# Kindle is incredibly SLOW



## N.D. Taylor (Jun 17, 2014)

This a Kindle fire HD. I bought it brand new about 20 months ago.

I don't know what I've done to it, but gradually as the months have gone by my kindle has begun to move at the speed of molasses.
Opening anything is a chore.
The battery almost twice as fast, if not quicker. I honestly charged it to a full 100% and laid down in bed to read. I occasionally went to Facebook. It was at 60% less than two hours later.

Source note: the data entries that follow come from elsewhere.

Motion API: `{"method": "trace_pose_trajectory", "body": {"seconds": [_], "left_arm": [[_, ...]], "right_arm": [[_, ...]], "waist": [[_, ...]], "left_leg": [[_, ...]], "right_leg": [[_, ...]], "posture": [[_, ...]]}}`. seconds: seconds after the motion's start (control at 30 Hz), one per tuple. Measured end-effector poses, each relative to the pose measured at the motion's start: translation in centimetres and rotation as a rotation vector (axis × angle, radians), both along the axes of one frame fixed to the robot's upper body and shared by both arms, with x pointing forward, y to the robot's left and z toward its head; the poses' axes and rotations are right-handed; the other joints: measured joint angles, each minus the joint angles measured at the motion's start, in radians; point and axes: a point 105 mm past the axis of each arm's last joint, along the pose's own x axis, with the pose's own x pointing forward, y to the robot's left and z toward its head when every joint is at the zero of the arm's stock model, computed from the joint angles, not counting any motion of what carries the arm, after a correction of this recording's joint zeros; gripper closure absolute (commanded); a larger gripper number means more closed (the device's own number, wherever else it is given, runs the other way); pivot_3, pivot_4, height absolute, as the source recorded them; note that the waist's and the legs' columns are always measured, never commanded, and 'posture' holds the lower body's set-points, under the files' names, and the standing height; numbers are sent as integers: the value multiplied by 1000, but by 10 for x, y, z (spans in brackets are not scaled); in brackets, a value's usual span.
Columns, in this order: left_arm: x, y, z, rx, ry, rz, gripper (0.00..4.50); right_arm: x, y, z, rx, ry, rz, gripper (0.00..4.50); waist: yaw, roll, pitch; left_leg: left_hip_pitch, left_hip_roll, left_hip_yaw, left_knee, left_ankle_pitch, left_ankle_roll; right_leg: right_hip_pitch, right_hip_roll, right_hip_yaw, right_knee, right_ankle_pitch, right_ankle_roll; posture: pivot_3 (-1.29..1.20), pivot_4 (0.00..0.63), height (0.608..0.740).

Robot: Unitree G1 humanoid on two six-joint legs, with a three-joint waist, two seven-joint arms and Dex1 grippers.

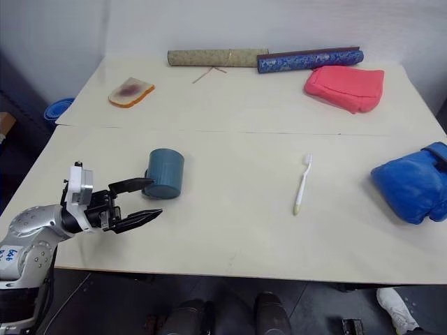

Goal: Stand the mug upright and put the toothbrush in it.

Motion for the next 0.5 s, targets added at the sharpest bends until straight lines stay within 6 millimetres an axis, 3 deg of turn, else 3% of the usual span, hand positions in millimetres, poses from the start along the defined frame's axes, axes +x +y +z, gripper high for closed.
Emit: {"method": "trace_pose_trajectory", "body": {"seconds": [0.1,0.13,0.17,0.27,0.4,0.5], "left_arm": [[-2,10,-7,26,39,3,0],[-4,16,-10,39,56,10,0],[-4,18,-11,41,61,15,0],[-6,34,-12,39,54,84,0],[0,73,-14,-2,53,315,0],[-2,107,-23,-33,152,539,0]], "right_arm": [[5,49,-11,32,147,191,49],[8,77,-12,51,190,280,49],[9,89,-11,53,188,326,49],[9,151,-4,74,86,558,49],[-1,203,-17,158,-111,765,49],[-11,224,-38,123,-185,847,49]], "waist": [[0,0,0],[0,0,0],[2,0,0],[5,0,0],[20,-3,0],[30,-4,-1]], "left_leg": [[-1,2,-1,0,0,-1],[-1,1,-2,0,0,-1],[-1,1,-3,1,0,-1],[-3,0,-7,1,0,-1],[-5,-3,-10,0,-1,-1],[-5,-5,-11,0,-2,1]], "right_leg": [[-1,-4,3,2,0,0],[-1,-6,3,1,0,0],[-1,-7,3,1,0,0],[-1,-8,2,0,0,-1],[-1,-10,-1,1,0,0],[0,-12,-2,1,0,0]], "posture": [[0,150,740],[0,150,740],[0,150,740],[0,150,740],[0,150,740],[0,150,740]]}}
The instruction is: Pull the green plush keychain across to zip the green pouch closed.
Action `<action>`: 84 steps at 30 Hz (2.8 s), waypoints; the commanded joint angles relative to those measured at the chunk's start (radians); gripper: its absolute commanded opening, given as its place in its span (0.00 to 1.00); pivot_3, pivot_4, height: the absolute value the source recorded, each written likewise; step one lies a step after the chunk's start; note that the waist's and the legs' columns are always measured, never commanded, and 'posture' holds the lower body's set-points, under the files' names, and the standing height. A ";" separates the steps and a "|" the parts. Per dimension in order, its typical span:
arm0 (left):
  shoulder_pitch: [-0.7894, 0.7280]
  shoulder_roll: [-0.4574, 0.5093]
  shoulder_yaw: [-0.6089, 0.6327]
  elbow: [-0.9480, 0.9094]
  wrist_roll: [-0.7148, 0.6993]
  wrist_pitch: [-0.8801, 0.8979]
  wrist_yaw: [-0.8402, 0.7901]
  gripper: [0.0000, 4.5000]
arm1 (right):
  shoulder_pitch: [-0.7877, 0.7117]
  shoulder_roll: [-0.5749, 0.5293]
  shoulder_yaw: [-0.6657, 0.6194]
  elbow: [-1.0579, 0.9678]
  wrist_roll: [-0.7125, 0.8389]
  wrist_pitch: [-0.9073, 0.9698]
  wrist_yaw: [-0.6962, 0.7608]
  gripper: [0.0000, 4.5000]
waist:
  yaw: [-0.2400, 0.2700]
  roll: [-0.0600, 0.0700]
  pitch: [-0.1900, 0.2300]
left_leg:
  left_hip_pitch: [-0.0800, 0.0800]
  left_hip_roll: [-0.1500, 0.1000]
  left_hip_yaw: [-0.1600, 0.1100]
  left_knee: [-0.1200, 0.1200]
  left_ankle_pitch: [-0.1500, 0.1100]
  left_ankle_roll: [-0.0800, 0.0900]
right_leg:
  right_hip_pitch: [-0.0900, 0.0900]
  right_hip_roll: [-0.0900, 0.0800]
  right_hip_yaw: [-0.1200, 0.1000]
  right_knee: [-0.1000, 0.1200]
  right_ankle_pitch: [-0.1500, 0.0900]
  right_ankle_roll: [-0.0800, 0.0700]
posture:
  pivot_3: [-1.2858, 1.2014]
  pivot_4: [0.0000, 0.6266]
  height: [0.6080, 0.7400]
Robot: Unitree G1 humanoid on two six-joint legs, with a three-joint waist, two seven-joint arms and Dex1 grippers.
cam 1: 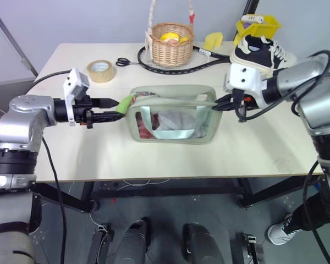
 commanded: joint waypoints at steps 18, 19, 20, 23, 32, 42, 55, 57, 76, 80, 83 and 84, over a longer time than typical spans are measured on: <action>-0.241 -0.228 -0.048 -0.011 -0.009 0.146 0.096 0.08 | 0.011 0.025 -0.036 -0.058 0.013 0.022 -0.027 0.00 | -0.007 0.000 0.000 | 0.000 -0.001 0.000 0.005 0.000 0.000 | 0.002 0.001 0.000 0.002 0.000 0.000 | 0.52 0.24 0.88; -0.249 -0.232 -0.062 0.003 0.005 0.145 0.097 0.16 | 0.011 0.026 -0.037 -0.059 0.013 0.025 -0.028 0.00 | -0.007 0.000 0.000 | 0.000 -0.001 0.000 0.005 0.000 0.001 | 0.001 0.002 0.000 0.003 0.000 0.000 | 0.52 0.24 0.88; -0.255 -0.233 -0.073 0.013 0.016 0.142 0.095 0.23 | 0.012 0.026 -0.039 -0.061 0.014 0.027 -0.028 0.00 | -0.006 0.000 0.000 | 0.000 -0.001 0.000 0.005 0.000 0.001 | 0.001 0.002 0.000 0.003 0.000 0.000 | 0.52 0.24 0.88; -0.263 -0.232 -0.083 0.026 0.068 0.092 0.141 0.58 | 0.015 0.022 -0.044 -0.072 0.018 0.037 -0.030 0.00 | -0.004 0.000 0.000 | 0.000 -0.001 0.000 0.005 0.000 0.000 | 0.001 0.002 0.000 0.003 0.000 0.000 | 0.52 0.24 0.88; -0.125 -0.077 -0.020 -0.049 0.046 0.041 0.024 0.80 | 0.034 0.015 -0.056 -0.095 0.028 0.058 -0.045 0.00 | -0.006 0.000 0.000 | 0.001 0.001 0.000 0.003 0.000 0.000 | 0.000 0.002 0.001 0.003 0.000 0.000 | 0.52 0.24 0.88; 0.008 -0.096 -0.042 -0.060 0.100 -0.073 0.061 0.29 | 0.042 0.021 -0.062 -0.093 0.036 0.065 -0.053 0.00 | 0.003 0.000 0.000 | 0.000 0.001 -0.001 0.003 0.000 0.000 | 0.001 0.001 0.001 0.001 0.001 -0.001 | 0.52 0.24 0.88; 0.013 -0.134 -0.043 -0.090 0.108 -0.047 0.095 0.00 | 0.014 0.021 -0.206 -0.168 0.205 0.154 -0.029 0.80 | 0.005 0.000 0.000 | 0.000 0.001 -0.001 0.004 0.000 0.000 | 0.001 0.001 0.000 0.001 0.001 -0.001 | 0.52 0.24 0.88; 0.012 -0.137 -0.041 -0.097 0.105 -0.039 0.100 0.00 | -0.009 0.059 -0.217 -0.195 0.241 0.178 -0.054 0.92 | 0.003 0.000 0.000 | 0.000 0.001 -0.002 0.004 0.000 0.000 | 0.001 0.001 0.001 0.001 0.001 -0.001 | 0.52 0.24 0.88; 0.032 -0.121 -0.024 -0.118 0.098 -0.001 0.115 0.00 | -0.136 0.212 -0.213 0.004 0.183 0.345 -0.327 0.01 | 0.004 0.000 0.000 | 0.000 0.000 -0.003 0.003 0.000 0.000 | 0.001 0.002 0.000 0.002 0.001 -0.001 | 0.52 0.24 0.88; 0.039 -0.112 -0.014 -0.121 0.093 0.008 0.123 0.00 | 0.009 -0.013 -0.235 0.069 0.058 0.230 -0.393 0.01 | 0.019 -0.001 -0.001 | -0.001 0.000 -0.002 0.004 0.000 0.000 | 0.002 0.001 -0.001 0.000 0.001 -0.001 | 0.52 0.24 0.88; 0.053 -0.105 -0.011 -0.135 0.084 0.016 0.124 0.00 | 0.089 -0.107 -0.241 0.148 -0.013 0.156 -0.469 0.01 | 0.012 0.000 0.000 | 0.000 -0.001 0.002 0.003 0.000 0.000 | 0.002 0.001 0.001 -0.001 0.001 -0.001 | 0.52 0.24 0.88; 0.056 -0.103 -0.008 -0.139 0.079 0.025 0.129 0.00 | 0.105 -0.123 -0.252 0.177 -0.030 0.141 -0.501 0.01 | 0.002 0.000 0.000 | 0.001 -0.001 0.003 0.002 0.000 0.000 | 0.001 0.001 0.002 -0.001 0.001 -0.001 | 0.52 0.24 0.88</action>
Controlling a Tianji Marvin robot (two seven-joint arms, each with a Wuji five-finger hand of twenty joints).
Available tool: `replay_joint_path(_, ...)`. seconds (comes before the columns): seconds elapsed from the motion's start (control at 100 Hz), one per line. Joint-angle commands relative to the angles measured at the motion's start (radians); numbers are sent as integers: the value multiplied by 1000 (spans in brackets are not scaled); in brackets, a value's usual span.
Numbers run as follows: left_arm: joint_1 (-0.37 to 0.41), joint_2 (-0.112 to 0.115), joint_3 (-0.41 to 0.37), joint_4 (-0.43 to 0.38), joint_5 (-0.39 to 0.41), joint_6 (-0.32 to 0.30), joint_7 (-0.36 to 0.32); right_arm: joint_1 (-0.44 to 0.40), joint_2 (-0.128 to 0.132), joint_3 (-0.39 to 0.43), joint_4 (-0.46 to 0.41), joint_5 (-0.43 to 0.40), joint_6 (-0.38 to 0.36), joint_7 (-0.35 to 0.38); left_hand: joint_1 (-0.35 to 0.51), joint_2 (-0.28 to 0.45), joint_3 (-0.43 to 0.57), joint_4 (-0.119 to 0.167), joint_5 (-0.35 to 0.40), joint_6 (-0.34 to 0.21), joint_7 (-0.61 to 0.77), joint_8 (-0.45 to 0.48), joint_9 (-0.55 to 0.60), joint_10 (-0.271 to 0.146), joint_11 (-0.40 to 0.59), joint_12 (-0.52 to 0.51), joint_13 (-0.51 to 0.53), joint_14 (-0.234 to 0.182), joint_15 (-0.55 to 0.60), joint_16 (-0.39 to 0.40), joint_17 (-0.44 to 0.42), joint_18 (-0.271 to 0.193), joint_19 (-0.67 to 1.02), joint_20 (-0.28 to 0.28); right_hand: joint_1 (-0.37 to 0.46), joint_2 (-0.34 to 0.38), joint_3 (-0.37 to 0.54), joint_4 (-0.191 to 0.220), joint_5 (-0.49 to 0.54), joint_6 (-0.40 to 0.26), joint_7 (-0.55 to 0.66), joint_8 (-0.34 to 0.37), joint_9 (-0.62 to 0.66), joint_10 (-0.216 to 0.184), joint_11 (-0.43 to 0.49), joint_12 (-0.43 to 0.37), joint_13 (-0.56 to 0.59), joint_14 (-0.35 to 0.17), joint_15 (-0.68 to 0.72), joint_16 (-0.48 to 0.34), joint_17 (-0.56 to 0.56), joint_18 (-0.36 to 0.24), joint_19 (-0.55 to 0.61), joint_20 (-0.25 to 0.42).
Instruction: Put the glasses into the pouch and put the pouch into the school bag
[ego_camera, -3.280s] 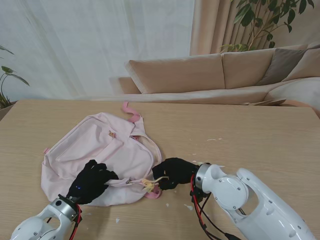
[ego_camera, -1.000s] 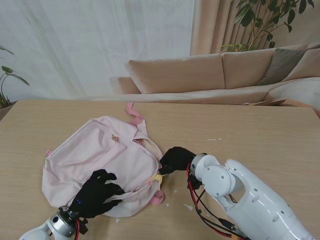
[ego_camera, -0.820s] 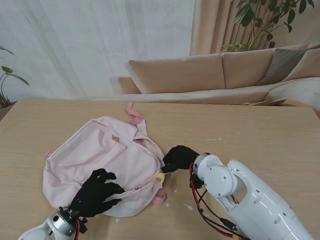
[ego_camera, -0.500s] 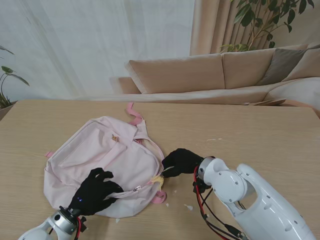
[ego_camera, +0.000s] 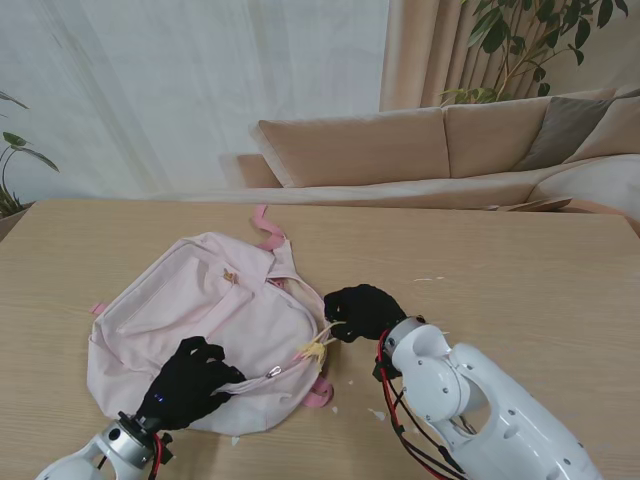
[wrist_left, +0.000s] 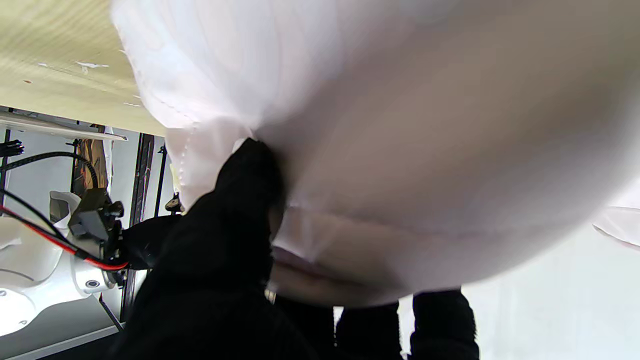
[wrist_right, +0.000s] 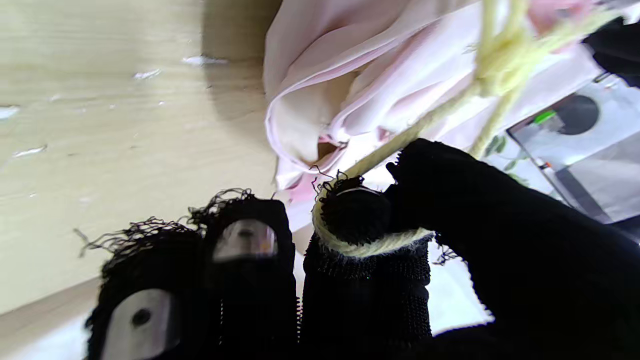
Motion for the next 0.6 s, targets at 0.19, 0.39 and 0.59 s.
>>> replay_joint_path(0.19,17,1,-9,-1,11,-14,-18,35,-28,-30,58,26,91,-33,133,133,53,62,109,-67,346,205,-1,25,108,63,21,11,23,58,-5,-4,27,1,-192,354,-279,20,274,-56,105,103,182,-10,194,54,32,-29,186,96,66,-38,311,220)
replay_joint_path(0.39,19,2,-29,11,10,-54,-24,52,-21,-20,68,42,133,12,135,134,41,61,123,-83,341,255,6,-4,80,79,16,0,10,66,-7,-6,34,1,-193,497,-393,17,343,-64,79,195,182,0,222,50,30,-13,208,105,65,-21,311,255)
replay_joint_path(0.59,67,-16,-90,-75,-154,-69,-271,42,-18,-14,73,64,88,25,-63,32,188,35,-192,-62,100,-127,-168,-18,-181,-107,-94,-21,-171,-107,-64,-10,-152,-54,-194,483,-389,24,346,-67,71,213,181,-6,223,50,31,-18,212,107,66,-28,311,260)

Is it because I have so many things on it? Should I reset it to factory conditions and redownload my books? 
I have a 2 year warranty that runs out in August. Should I tell them it's broke and send it in? Or break it and send it in? LOL.


----------



## cinisajoy (Mar 10, 2013)

Have you done a hard reboot?
Press and hold the power button until the screen goes black.  Ignore the shut down button.
Next go to Applications in the setting and see if something is running constantly.


----------



## N.D. Taylor (Jun 17, 2014)

I haven't done an actual hard reboot in a long time I don't think. I'll try that.


----------



## luvshihtzu (Dec 19, 2008)

If I have too many apps on mine, it gets really slow.  I bought the 8GB model which hardly has any room for much of anything on it so I have to keep it really lean.  If I had realized at time of purchase how little actual storage was on my unit, I would have bought one with a lot more storage.


----------



## HappyGuy (Nov 3, 2008)

I do a hard start on the first of each month to unclog all of those electron arteries. Does the Fire index books like the Kindles do? That might be an issue. Also, there might be something running in the background.


----------